Your assignment.
The first line of the entries through the line bearing "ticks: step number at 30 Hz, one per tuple": copy these lines exactly and return nothing else.

Stored entries:
══════════

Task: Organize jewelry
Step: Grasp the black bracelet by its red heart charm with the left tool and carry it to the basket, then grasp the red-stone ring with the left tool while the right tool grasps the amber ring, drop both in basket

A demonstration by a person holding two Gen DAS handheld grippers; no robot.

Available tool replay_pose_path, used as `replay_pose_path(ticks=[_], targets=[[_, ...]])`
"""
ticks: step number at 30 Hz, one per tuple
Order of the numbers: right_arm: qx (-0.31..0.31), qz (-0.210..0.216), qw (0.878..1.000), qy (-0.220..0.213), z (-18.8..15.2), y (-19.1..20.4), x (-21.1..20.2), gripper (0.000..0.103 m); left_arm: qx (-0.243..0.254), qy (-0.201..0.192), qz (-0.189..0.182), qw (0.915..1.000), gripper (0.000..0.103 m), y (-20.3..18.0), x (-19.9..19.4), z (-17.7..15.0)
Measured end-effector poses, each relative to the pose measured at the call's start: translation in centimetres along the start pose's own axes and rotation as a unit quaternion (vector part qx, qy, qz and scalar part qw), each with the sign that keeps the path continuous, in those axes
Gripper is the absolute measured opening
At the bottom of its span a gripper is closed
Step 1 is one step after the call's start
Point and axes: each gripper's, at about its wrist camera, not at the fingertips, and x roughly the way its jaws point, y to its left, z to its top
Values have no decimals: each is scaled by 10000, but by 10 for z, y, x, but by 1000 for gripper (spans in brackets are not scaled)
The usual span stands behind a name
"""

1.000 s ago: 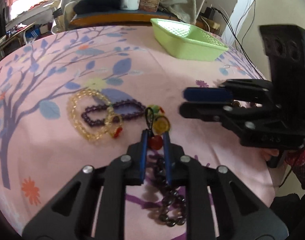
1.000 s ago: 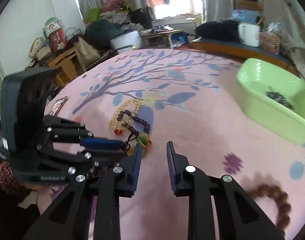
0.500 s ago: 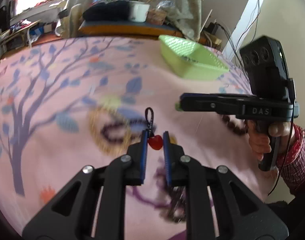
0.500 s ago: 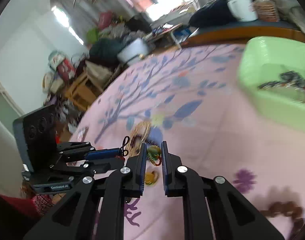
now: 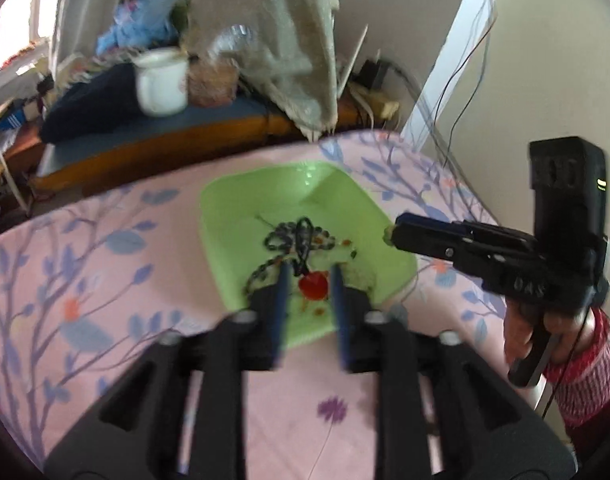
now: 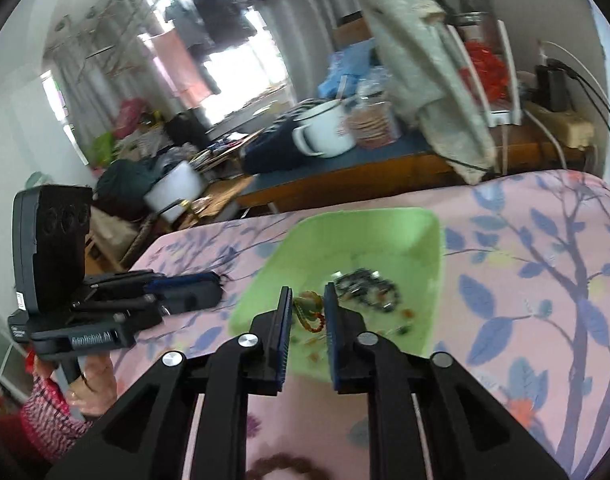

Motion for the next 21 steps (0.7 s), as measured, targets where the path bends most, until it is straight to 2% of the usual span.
replay_pose_path(ticks=[1, 3, 5, 7, 10, 12, 15, 18, 21], targets=[[49, -47, 10000, -6, 1, -4, 4, 11, -45, 142, 100, 9998, 62, -1, 13, 4], [353, -19, 9993, -105, 1, -15, 5, 16, -62, 224, 251, 9994, 62, -1, 26, 6], [516, 123, 9983, -231, -1, -15, 2, 16, -141, 240, 279, 9992, 62, 3, 23, 6], [589, 239, 9973, -358, -3, -11, -9, 16, -198, 47, 248, 9995, 62, 9, 4, 3], [691, 545, 9958, -240, -9, 6, -18, 16, -192, -573, 313, 9977, 62, 21, -55, -12], [604, 710, 9956, -3, -20, 23, -18, 16, -269, -1006, 419, 9937, 62, 38, -100, -34], [274, 1048, 9927, 522, -51, 51, 0, 16, -540, -1318, 861, 9861, 62, 66, -149, -77], [-125, 1129, 9899, 843, -80, 80, 19, 15, -914, -1251, 1193, 9807, 62, 92, -171, -122], [-556, 1130, 9858, 1109, -98, 110, 37, 5, -1131, -1043, 1425, 9778, 62, 101, -174, -166]])
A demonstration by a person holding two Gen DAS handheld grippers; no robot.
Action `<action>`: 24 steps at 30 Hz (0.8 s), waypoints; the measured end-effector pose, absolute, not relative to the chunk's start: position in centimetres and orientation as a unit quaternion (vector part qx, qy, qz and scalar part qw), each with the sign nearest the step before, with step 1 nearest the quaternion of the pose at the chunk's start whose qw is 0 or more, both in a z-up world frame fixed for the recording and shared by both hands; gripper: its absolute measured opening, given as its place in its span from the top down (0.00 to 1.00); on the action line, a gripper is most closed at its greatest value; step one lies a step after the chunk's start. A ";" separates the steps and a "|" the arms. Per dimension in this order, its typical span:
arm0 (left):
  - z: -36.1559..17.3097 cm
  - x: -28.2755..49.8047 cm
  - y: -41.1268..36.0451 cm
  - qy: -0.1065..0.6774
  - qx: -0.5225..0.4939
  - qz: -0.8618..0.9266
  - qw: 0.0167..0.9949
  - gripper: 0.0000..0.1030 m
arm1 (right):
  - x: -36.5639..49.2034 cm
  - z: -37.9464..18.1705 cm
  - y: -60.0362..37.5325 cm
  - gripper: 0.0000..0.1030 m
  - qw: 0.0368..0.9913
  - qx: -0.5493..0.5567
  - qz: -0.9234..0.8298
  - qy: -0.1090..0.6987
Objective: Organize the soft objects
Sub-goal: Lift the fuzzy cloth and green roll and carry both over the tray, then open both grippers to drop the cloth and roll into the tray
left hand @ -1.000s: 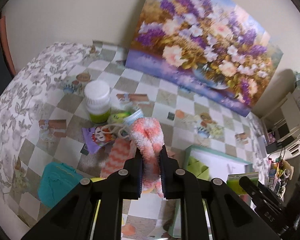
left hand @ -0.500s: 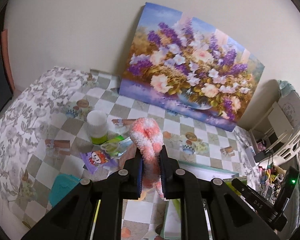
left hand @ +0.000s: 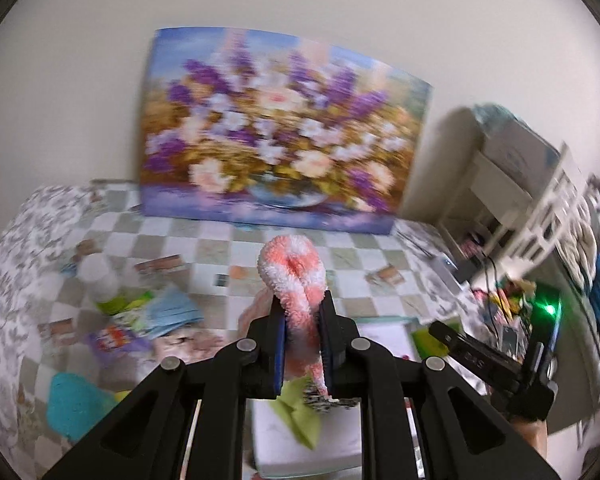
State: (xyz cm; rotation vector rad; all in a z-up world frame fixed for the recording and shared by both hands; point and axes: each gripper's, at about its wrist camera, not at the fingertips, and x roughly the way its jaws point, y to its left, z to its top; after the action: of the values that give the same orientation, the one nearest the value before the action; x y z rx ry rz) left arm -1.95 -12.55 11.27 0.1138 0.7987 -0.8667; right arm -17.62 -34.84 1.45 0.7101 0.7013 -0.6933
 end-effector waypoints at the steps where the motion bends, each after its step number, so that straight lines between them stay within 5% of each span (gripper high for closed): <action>1: 11.1 -2.4 -13.4 0.377 0.062 -0.413 0.826 0.85 | -17.8 1.3 -35.1 0.51 0.818 0.334 -0.330 0.331; 24: -5.1 -0.9 -21.1 0.513 0.180 -0.371 0.753 0.85 | -12.6 -6.2 -33.6 0.51 0.790 0.307 -0.277 0.453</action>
State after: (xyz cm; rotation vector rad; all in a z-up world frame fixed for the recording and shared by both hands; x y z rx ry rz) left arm -0.92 -21.10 -5.08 0.3930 1.1211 -0.8101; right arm -12.57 -33.64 -6.25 0.6605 0.9746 -0.5971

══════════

Worked solution.
Task: Organize jewelry
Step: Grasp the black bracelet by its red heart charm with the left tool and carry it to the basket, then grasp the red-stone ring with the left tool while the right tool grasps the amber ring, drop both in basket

A demonstration by a person holding two Gen DAS handheld grippers; no robot.

Available tool replay_pose_path, used as `replay_pose_path(ticks=[_], targets=[[_, ...]])`
"""
ticks: step number at 30 Hz, one per tuple

Here is where the answer stops.